| HOW TO COMPLETE THIS TASK |
In the material below, find the line with "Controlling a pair"; set down that line and every line after it to the end, exactly, without pictures.

# # #

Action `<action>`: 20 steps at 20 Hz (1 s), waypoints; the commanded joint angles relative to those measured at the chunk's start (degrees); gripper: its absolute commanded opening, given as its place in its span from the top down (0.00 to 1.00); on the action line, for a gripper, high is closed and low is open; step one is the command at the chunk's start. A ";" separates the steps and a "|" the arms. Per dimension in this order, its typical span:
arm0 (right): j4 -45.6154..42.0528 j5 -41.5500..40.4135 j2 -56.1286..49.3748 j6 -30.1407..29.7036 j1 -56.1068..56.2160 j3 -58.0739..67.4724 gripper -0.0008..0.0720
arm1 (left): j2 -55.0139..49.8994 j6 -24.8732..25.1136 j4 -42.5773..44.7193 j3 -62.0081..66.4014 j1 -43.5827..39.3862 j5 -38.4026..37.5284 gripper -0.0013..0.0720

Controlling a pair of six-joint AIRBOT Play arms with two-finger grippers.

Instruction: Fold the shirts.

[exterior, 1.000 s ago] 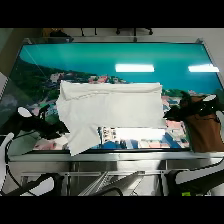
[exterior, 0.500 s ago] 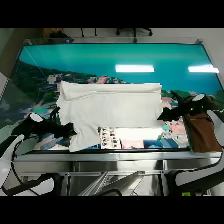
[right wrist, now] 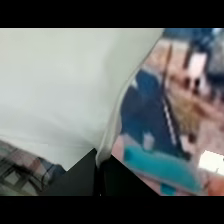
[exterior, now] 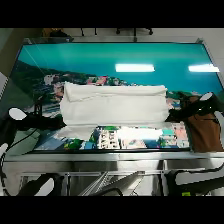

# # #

| RESPONSE TO THIS TASK |
Controlling a pair of six-joint AIRBOT Play arms with two-finger grippers.

Instruction: Fold the shirts.

[exterior, 1.000 s ago] 
[exterior, 0.500 s ago] 
[right wrist, now] 
[exterior, now] 

The exercise is done now.